Scientists say they've found a way to increase the length of telomeres -- the caps that protect chromosomes in our cells from deterioration -- that have been linked to disease and aging when they shorten.

Lengthening those telomeres could lead to treatments for a number of age-related or genetic conditions, researchers at Stanford University say.

Telomeres protect chromosomes, structures on the ends of DNA strands that hold all our genetic information, from becoming damaged during the process of cell division.

However, with each successive cell division the telomeres become shortened until they reach a point where they can no longer protect chromosomes from deteriorating.

This complicates cell studies in laboratories searching for treatments for aging-related diseases difficult, as researchers can only monitor a few cell divisions before the subject cells die.

The Stanford researchers, in an effort to increase the length of telomeres, used a modified form of RNA containing the code sequence for the active component of telomerase.

Known as TERT, the component is an enzyme created by stem cells that maintains the health of telomeres as they are passed to the next generation.

Just three applications of the modified RNA in human cells over several days increased the telomere length by up to 10 percent, the researchers report in the FASEB Journal.

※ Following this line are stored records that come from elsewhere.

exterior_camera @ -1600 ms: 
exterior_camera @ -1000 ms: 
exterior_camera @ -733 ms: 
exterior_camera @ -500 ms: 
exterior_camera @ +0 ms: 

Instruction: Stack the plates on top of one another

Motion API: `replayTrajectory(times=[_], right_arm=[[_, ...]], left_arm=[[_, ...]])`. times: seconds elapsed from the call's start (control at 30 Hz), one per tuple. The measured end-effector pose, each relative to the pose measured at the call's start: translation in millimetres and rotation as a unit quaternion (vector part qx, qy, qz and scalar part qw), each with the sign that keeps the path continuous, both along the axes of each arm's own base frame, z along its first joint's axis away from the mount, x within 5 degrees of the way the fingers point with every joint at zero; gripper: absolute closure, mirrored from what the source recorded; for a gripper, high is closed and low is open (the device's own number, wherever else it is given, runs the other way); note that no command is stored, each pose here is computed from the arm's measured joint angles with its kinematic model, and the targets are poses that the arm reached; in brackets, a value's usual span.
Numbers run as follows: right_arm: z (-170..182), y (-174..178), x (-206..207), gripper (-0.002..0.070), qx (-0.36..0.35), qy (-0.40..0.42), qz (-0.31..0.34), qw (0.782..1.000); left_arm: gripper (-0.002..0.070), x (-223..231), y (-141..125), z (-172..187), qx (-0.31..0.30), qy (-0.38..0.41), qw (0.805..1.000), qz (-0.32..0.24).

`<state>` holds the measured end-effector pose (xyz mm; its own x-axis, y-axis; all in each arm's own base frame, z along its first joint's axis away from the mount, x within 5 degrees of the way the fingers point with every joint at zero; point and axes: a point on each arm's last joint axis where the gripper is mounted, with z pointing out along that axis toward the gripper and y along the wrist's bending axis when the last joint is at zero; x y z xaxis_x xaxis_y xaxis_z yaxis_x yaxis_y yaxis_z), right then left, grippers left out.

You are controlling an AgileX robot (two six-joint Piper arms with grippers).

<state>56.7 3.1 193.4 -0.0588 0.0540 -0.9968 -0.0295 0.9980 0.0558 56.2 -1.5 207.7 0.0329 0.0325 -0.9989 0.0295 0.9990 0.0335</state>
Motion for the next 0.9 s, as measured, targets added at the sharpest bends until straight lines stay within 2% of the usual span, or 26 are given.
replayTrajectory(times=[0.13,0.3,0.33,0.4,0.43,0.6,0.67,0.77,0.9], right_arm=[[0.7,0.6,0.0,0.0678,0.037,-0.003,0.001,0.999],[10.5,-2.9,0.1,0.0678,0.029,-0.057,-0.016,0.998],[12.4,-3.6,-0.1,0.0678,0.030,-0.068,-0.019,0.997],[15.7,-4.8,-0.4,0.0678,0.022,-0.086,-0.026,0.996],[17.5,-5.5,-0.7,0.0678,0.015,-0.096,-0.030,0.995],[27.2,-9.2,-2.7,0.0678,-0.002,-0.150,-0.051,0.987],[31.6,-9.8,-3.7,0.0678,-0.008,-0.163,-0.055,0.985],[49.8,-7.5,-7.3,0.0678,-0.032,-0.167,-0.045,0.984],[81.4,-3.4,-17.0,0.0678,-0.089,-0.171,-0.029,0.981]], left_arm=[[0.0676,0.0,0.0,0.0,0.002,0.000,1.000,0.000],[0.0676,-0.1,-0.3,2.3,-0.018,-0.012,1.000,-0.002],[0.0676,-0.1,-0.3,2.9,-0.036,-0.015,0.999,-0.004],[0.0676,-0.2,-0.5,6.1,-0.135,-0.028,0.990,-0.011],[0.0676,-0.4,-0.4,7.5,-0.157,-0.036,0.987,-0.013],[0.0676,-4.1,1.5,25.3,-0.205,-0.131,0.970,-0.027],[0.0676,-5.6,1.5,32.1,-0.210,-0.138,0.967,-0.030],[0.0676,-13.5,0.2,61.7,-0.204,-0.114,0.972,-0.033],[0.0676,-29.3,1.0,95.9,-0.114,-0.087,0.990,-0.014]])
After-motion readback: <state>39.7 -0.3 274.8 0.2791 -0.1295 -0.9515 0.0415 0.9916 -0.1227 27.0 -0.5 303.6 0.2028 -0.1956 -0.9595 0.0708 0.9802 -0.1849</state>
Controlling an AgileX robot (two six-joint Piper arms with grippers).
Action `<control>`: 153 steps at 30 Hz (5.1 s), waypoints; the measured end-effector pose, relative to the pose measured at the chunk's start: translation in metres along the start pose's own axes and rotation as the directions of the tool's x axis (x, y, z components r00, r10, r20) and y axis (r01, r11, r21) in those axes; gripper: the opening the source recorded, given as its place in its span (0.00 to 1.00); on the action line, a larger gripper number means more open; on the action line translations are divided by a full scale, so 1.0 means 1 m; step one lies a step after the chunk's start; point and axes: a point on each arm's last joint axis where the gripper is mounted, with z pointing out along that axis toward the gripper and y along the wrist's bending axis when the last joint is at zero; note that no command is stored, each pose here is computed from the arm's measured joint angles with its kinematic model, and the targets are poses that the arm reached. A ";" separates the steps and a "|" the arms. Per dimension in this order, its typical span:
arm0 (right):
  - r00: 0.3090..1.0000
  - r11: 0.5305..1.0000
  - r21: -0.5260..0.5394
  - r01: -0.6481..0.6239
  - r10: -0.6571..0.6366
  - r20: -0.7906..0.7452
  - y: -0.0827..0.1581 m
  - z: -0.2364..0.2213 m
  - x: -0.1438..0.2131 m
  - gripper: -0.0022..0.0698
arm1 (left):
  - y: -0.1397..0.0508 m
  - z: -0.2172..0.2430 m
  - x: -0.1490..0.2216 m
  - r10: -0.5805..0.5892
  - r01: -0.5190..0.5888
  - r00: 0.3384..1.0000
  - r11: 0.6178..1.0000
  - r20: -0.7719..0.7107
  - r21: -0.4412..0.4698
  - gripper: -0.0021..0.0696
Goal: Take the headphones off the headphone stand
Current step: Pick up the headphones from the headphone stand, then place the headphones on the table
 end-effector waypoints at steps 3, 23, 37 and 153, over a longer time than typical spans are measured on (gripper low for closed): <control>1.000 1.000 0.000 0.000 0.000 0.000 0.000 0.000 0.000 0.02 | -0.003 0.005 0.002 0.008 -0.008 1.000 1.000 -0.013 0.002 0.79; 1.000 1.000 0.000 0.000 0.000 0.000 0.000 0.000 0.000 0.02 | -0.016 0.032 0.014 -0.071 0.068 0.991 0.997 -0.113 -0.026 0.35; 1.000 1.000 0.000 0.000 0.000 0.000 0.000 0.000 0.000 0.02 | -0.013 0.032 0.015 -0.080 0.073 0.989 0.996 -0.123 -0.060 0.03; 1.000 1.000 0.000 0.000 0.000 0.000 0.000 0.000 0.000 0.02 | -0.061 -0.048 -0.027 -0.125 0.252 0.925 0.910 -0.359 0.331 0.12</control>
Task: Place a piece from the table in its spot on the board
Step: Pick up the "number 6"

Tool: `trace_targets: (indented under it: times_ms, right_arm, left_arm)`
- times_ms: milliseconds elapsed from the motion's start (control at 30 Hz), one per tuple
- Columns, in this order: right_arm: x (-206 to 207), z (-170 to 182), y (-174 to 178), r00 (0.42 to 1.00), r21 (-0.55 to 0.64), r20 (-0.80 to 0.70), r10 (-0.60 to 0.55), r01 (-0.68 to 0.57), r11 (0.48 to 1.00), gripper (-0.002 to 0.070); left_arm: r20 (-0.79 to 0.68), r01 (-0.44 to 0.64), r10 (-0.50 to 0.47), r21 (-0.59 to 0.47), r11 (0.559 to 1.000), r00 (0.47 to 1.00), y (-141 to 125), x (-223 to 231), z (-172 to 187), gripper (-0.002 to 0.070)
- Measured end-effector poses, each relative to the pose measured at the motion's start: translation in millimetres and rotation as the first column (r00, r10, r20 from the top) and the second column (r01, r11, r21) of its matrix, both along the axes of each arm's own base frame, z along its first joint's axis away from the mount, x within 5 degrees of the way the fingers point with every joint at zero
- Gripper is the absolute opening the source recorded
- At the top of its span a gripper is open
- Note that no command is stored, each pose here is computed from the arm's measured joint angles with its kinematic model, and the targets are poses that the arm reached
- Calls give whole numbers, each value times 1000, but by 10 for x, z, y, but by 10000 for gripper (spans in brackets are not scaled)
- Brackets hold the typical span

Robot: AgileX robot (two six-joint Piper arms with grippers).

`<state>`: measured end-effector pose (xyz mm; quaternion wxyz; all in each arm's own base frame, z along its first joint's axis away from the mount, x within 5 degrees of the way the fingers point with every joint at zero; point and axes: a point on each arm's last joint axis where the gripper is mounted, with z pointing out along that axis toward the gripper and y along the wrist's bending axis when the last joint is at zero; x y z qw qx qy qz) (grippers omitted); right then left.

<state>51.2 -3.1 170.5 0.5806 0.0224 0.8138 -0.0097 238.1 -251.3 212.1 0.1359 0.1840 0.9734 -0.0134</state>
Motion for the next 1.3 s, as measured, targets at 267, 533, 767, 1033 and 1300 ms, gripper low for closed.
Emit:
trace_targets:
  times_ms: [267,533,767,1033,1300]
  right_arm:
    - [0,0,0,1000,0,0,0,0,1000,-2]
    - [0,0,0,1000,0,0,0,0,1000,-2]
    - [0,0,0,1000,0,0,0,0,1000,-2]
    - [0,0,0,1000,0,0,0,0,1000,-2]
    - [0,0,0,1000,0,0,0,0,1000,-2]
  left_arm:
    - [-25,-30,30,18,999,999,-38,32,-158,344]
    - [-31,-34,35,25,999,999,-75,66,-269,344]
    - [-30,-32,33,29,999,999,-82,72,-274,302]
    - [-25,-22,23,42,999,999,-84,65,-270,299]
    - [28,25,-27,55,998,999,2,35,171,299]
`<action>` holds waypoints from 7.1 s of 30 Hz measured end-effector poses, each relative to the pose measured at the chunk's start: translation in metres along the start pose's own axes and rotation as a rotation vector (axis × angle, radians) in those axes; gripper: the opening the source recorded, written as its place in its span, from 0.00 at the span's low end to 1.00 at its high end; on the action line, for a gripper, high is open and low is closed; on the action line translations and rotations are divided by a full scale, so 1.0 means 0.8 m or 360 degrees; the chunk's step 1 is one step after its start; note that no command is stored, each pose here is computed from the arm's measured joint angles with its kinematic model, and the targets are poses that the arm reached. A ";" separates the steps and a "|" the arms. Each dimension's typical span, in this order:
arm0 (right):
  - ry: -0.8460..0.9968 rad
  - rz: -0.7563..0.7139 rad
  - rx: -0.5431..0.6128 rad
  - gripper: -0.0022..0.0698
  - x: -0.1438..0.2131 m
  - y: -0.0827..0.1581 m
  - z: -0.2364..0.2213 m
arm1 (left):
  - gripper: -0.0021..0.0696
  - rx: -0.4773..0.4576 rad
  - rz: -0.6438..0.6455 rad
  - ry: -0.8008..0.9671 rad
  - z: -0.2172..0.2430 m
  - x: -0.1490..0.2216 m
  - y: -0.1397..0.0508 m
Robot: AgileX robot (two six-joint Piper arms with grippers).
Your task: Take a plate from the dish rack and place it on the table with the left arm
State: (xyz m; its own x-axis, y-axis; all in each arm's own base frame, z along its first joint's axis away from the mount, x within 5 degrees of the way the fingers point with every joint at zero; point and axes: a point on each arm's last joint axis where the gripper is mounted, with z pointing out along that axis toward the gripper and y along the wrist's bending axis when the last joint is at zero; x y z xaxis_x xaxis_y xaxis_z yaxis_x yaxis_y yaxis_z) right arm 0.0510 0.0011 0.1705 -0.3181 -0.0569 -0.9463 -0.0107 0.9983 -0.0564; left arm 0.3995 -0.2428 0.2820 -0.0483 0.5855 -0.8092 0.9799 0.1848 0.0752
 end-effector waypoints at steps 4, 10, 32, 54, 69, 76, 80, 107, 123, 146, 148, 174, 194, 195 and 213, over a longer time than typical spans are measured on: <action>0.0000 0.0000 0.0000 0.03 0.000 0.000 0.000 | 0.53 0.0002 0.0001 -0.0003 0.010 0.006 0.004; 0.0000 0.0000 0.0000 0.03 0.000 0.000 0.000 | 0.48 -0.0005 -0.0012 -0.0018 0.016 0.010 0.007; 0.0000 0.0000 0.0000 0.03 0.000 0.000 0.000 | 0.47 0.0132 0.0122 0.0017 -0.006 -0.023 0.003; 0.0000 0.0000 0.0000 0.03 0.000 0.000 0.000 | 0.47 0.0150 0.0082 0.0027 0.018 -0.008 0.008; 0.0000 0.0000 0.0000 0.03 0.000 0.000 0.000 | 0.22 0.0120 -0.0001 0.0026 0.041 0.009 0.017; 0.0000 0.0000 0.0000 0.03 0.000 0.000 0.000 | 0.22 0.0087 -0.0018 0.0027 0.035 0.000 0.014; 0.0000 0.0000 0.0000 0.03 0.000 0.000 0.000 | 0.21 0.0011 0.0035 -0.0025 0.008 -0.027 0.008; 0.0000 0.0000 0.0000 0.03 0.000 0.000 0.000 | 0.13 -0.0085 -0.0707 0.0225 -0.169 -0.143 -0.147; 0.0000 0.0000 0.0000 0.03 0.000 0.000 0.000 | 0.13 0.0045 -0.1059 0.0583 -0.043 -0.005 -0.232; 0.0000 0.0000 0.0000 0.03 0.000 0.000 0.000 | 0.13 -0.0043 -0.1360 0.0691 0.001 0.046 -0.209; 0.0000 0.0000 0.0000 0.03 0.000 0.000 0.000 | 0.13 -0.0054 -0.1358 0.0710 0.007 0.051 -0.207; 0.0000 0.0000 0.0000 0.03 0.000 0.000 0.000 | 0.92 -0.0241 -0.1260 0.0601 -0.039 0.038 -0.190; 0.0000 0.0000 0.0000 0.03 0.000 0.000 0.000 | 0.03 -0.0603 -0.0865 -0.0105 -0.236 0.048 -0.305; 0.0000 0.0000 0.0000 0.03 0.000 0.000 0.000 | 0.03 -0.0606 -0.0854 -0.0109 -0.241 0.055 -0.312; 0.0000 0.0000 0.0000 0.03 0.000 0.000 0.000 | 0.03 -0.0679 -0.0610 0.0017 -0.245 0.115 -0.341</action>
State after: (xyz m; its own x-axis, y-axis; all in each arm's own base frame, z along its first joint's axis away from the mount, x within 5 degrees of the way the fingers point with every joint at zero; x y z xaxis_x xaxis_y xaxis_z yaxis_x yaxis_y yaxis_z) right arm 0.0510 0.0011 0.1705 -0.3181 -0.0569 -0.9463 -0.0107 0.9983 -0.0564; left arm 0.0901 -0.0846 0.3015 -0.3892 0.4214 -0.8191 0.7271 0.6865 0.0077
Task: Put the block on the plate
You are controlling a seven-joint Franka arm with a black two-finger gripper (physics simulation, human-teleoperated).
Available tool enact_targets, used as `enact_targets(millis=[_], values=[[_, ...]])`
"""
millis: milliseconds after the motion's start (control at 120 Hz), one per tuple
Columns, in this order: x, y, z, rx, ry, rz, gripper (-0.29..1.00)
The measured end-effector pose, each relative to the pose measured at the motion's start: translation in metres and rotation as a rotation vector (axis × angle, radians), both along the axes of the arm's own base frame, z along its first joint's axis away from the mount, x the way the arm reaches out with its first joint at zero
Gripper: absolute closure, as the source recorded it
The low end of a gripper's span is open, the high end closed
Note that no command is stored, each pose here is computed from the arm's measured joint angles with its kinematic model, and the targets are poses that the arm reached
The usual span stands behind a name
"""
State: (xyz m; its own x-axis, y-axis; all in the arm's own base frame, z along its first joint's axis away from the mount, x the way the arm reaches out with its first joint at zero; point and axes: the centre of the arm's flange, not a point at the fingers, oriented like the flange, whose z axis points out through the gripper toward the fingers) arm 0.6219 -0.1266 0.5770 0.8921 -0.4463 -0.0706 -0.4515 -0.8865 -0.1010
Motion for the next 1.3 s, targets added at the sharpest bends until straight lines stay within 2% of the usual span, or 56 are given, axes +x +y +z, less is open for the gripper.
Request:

"Now we have found a way to lengthen human telomeres by as much as 1,000 nucleotides, turning back the internal clock in these cells by the equivalent of many years of human life," says Helen Blau, a professor of immunology and microbiology. "This greatly increases the number of cells available for studies such as drug testing or disease modeling."

The lengthening effect is temporary, lasting around 48 hours, then the newly lengthened telomeres begin shortening again during each successive cell division in the normal way, the researchers say.

The fact that cells in which the telomeres have been lengthened don't keep dividing indefinitely is important, they point out, because if they did they would be too dangerous for any therapies in humans because of a risk of cancer.

"This suggests that a treatment using our method could be brief and infrequent" and still be effective, says study co-author John Ramunas, a postdoctoral scholar.

There are a number of possibilities for such treatments, Blau says.

"This new approach paves the way toward preventing or treating diseases of aging," she says. "There are also highly debilitating genetic diseases associated with telomere shortening that could benefit from such a potential treatment."